Right now, he’s trying to remember the title for the book, he thought up last night. His great work of phenomenology, developing the concept of Dasein, although when he tried to explain it to Breton, after the third glass of pastis, the Surrealists had mocked his drunken stutter, and applauded him for inventing Dadasein: the condition of being Dada! Bravo Sartre – that is why we let you hang out with us! they said – as if he should be grateful of their company! ANYHOW. The title was supposed to be a sort of play on Etre et AvoirSomething and Something else, you know; a pair of words that were vaguely homophonous… but what? Being and Believing? From somewhere over his right shoulder, near the bookshelf, a voice:

Trauma and Foreplay

Sacre bleu! Sitting on the bust of Hegel, a cheroot in its fore-pincer, is a crab.

“What, after all, is life, if not Trauma and Foreplay?”

This, it turns out, is the last sensible thing the crab says. Also, it’s not a crab, but a lobster, un hommard, although for some reason the name escapes Sartre at this particular moment –

“………Then again, I get so easily distracted when the dustmotes are sending me messages; we’re all of us stickered on the flypaper of the mind, don’t you think? This very city we’re in – right here and now – is carpeted with fishscales, if you look close. You wouldn’t know it to look at it, and these people I call my friends are just miserably burning bushes all bleating for attention in the wilderness. ‘Oh, oh, please worship me! Build me a pyramid where I can hatch my monkeys!’ I tell you… little Johnny Sartre, crying to his mother because his sister’s votary candle is so much more shimmery it’s sure to send her prayer to the Big Beard first. Let me tell you, you couldn’t go faster if you had crystal spurs and a chariot drawn by voles. This, good sir, is the doyen of Hysteria. Watch her well, her lust is like the wavelets that aren’t whipped by the wind, but reach up for the stars, so baubley pretty you just want to kiss them to supernova.”

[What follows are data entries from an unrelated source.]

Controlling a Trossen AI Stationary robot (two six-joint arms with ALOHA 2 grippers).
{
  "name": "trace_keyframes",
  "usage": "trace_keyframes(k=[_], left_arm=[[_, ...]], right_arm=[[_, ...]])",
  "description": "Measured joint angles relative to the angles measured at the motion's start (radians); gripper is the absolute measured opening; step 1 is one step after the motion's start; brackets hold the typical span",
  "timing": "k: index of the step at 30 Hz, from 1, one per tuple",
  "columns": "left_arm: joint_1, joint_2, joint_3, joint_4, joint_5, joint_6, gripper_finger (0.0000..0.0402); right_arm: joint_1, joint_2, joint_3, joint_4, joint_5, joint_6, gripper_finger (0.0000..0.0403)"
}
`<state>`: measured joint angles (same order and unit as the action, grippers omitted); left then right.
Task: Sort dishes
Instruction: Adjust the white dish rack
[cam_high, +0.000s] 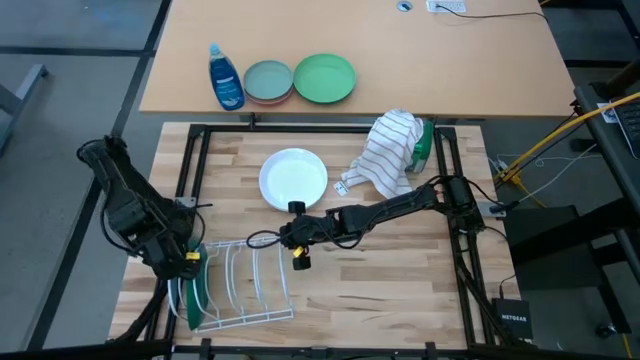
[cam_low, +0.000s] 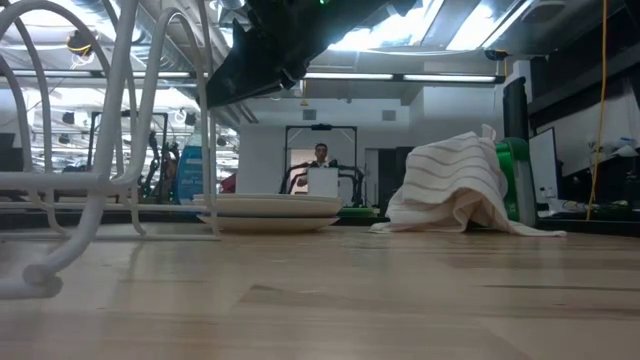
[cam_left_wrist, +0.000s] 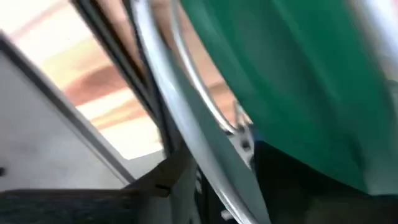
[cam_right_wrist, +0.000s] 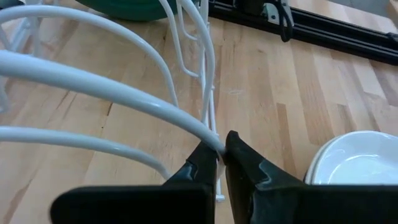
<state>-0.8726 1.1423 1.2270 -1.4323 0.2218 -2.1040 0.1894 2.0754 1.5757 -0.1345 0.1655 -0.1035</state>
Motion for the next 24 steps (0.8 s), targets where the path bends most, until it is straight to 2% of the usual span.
trace_keyframes(k=[4,9,12,15,24], left_arm=[[0.001,0.035,0.002,-0.051,-0.004,0.042,0.0079],[0.004,0.042,0.004,-0.129,-0.063,-0.033,0.0022],[0.004,0.037,0.002,-0.159,-0.101,-0.044,0.0015],[0.003,0.029,-0.005,-0.149,-0.132,-0.043,0.0024],[0.013,0.033,-0.005,-0.145,-0.207,-0.094,0.0025]], right_arm=[[0.002,0.0,0.0,0.003,0.064,-0.023,0.0017],[0.004,-0.003,0.0,-0.004,0.07,-0.029,0.0017],[0.005,-0.005,0.0,-0.008,0.071,-0.032,0.0017],[0.004,-0.006,0.0,-0.017,0.084,-0.033,0.0017],[0.002,-0.008,0.0,-0.056,0.186,-0.076,0.0017]])
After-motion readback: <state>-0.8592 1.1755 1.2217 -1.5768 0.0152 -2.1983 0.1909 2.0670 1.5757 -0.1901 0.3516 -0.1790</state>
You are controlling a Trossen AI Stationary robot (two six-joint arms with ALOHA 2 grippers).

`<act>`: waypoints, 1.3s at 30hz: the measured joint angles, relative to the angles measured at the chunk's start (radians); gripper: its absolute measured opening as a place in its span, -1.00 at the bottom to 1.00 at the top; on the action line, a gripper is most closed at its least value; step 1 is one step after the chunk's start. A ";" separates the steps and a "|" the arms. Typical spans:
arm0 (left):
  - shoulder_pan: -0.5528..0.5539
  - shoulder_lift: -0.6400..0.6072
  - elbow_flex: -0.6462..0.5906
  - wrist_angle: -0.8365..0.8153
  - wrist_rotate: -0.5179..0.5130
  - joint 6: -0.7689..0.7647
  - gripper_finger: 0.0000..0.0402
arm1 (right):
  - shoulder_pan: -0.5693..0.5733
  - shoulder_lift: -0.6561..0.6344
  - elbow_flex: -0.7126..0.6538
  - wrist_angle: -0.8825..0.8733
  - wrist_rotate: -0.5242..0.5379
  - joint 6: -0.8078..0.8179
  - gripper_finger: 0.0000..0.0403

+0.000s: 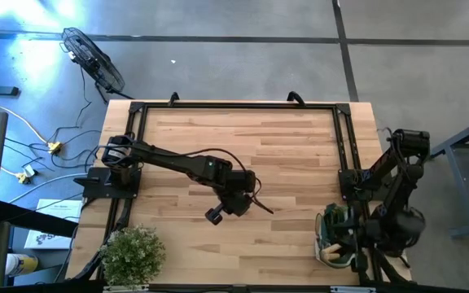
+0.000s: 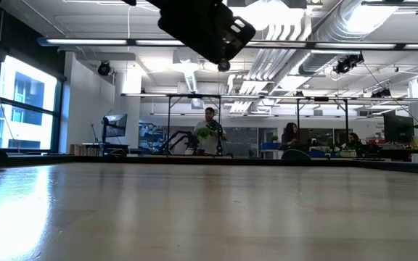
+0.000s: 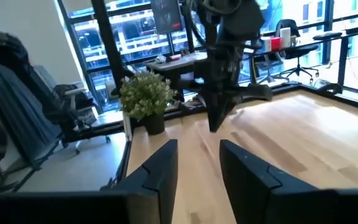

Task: Pick & Place Garden tools in Gardening bag
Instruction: Return to Home Position

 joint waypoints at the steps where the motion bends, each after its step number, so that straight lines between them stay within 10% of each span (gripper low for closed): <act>1: -0.001 -0.005 0.000 0.010 -0.017 -0.012 -1.00 | -0.007 -0.008 0.000 0.048 -0.004 -0.051 -0.46; 14: -0.002 -0.192 0.079 -0.052 -0.219 -0.148 -1.00 | -0.111 -0.368 0.014 0.116 -0.224 -0.630 -0.97; 23: 0.000 -0.410 0.039 -0.161 -0.385 -0.193 -1.00 | -0.206 -0.696 0.014 -0.291 -0.417 -0.655 -0.99; 33: 0.001 -0.844 -0.375 0.130 -0.405 -0.176 -1.00 | -0.495 -0.966 0.014 -1.100 -0.815 -0.135 -0.99; 39: 0.001 -1.092 -0.699 0.426 -0.404 -0.181 -1.00 | -0.765 -0.973 -0.031 -1.296 -1.079 0.104 -0.99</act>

Sartre asks: "Are you really here, Monsieur Crustace? Is Trauma & Foreplay what you think I should be writing about? You are so wise! Of course – it is bad faith to think that life is a matter of Sex & Violence; our human condition is always interstitial! We are always between sex-acts, even in the throes of coition, whether the “act” is penetration or orgasmo-culmination; always witnesses, even as the shells burst around us! Are you here to help me write my book…?

“Depends on the little pet living in my mouth, doesn’t it? Can he be housebroken, or is it the glue-factory for Little Johnny Duck-Tooth? I am, in truth, wherever a brain may be found, wrapped in yesterday’s newspaper, and crawling with termites. Take heed: Dusk is falling on the plains of rabies. A trilby’d figure walks abroad with his head like a bone-bubble…”

The crab pauses to take a drag on the cheroot. Sartre notices, a little alarmed, that smoke emerges from under the articulated plates of the crab’s tale. Other little ones are positioned elsewhere on the shelves, inspecting the spines, and tapping on Hegel’s head for clues. Sartre is disappointed. Is the crab only willing to divulge drivel? On and on it rambles, about roses not being quite so pretty, when you see them drooling; bragging about his eyes on stalks, and how they allow him to see the mauve gases that steam from the windows of knocking shops – all the unspent sexuality, and the tiny chorus of sperminal souls relieved not to have been snapped up by The Great Egg, this time… After a few hours, it becomes easier to ignore the crab, and his scuttling enfants, but neither do they show any signs of fading away, or leaving, and always manage to scatter, when he swats at them. The one who talks remains poised atop Mt. Hegel, the whole while; just when his drone seems due to pass into irrelevance, a fragment of sense piques the philosopher’s curiosity. “Have you shared the cigarettes of the dying?” says the crab, at which Sartre looks up, then hearing only more inanities, curses – Damn them! Damn them all! I’m going to destroy the Surrealists if it’s the last thing I do!!!